Beatriz strangled back a cry. Jagged, ugly, half-healed scabs scored Isabel’s scalp. The rumour then was true. The princess had slashed her head with such frenzy she drew blood. Some of the wounds looked already scars. No wonder her women feared for her. No wonder there were mutterings about her sanity.

Beatriz saw in her mind Prince Alfonso standing eagerly at Isabel’s gold stirrup, his blue eyes looking at her, lit with love. She remembered Isabel bending to speak to him, her tresses curtaining them in a shimmering veil. A gust of wind had intertwined his hair with hers, and their two right hands clasped, as the young woman and man took an unspoken troth, in love and faith before all, and an unspoken vow to share a life together. Only eight months passed before she returned a broken-hearted widow.

Maria and Catalina gazed at one another, their faces pictures of bewilderment.
Still so young.
Beatriz sighed. She tried hard to shield the girls from the harsher realities of life. Now Isabel’s grief was as if a dark, heavy cloud covered the sun. About to shut the door, Beatriz paused. Isabel spoke, her voice hoarse, drowning in tears. “Mother, oh, my mother, please, I beg you, please let me go! Please let me take the veil. There’s nothing left for me here. Nothing!”

Through the narrow crack, Beatriz saw the queen close her eyes. She grimaced in pain and stroked her daughter’s shorn head. Grief and unhappiness etched deeper the lines on the queen’s face and dragged down her mouth. She held Isabel’s face between her hands. “Dear one, you ask for the impossible. I wish I could say otherwise, but I cannot. You are next in line to my throne after Juan and perchance your father’s throne, too.”

Anger lit fire and life to Isabel’s eyes. “I never wanted any other crown other than that of Alfonso’s consort. Father never wanted me to marry him. Time after time he delayed our match, or suggested Alfonso wed Maria instead, even knowing Alfonso and I already loved one another! Mother, you never told me Father attempted to bribe the pope to dissolve our betrothal. Alfonso’s father spoke of it to me.”

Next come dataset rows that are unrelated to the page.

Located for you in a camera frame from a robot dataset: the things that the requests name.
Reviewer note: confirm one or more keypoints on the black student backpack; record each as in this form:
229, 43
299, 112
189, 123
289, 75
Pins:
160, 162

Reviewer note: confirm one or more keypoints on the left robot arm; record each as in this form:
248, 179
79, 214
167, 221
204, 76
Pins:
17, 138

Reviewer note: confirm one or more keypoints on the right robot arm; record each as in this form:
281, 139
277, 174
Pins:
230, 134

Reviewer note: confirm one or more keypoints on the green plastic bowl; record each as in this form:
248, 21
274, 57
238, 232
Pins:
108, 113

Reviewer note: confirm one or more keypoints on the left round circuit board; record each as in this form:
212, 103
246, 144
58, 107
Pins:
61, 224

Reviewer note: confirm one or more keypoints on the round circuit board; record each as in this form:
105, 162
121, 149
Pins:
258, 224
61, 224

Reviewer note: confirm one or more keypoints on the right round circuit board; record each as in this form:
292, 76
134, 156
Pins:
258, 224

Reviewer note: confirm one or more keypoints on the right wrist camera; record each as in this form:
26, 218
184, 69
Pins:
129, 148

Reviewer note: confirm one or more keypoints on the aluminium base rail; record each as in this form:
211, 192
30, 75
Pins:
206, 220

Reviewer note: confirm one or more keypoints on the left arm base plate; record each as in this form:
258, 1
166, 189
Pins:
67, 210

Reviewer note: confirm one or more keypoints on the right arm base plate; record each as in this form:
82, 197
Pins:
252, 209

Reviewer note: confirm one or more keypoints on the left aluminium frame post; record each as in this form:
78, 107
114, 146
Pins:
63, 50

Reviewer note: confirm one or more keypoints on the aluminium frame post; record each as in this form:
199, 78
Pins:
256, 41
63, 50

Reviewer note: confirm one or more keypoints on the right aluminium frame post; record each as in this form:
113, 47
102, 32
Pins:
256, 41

The queen blanched. “Your father believed he was doing right. I too was not in favour of this match, but I knew you’d set your heart to it.” Queen Isabel lifted her daughter’s chin, forcing her to meet her eyes. “Fortune did not look kindly on it. It was not meant to be for you to remain long Alfonso’s wife. It must be as it was before.”

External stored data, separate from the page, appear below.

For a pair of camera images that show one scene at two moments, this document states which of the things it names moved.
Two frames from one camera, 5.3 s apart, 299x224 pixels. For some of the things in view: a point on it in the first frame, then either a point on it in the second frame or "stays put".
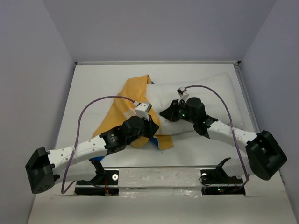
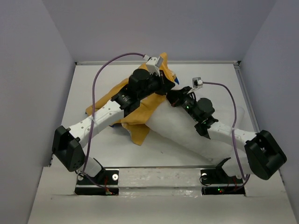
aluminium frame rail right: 247,96 stays put
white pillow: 217,92 → 178,125
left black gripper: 151,127 → 160,81
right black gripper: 169,114 stays put
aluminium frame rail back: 158,62 stays put
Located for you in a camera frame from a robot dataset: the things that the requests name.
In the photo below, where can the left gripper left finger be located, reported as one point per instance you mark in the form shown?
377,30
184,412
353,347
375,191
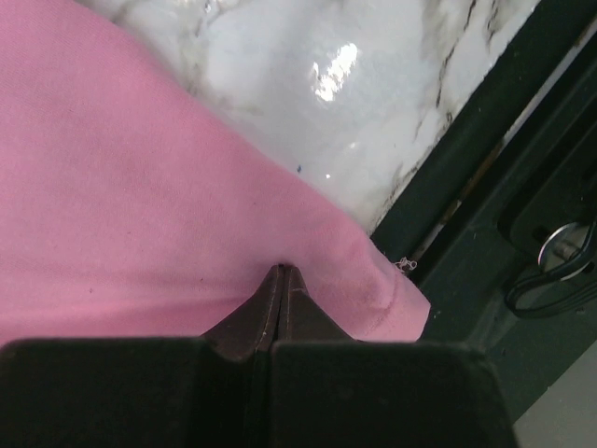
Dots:
251,326

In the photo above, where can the pink t-shirt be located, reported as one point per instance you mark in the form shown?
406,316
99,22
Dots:
127,209

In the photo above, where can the black base frame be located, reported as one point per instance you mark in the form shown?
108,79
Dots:
517,164

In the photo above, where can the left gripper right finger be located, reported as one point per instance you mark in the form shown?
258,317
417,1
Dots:
300,319

Isabel jerked her face away, as if burnt by her mother’s touch. “I have three sisters. You don’t need me. Let Juana take my place. She’s old enough. More, Mother, she hungers for it!”

The queen rubbed her temple. “Isabel, ’tis not as simple as that. Your life is given by God for the good of Castilla and Aragon. It is your duty to serve, just as it is mine. Nothing changes this. Not even Alfonso’s death.”

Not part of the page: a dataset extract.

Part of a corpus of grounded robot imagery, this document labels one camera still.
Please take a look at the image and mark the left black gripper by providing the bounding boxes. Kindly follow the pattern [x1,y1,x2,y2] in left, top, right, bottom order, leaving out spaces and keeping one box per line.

Clasping the sides of her shorn head with her hands, Isabel collapsed onto her mother’s lap, and the floodgates opened to even rawer grief. The queen, appearing torn apart herself, rocked her daughter, attempting to console her.

Catalina grabbed Beatriz’s hand. She pulled her from the door and closed it, shutting away the darkness within. “No more!” The small infanta stamped her slippered foot. “No more, I say! Let’s go somewhere else. Let’s go now!”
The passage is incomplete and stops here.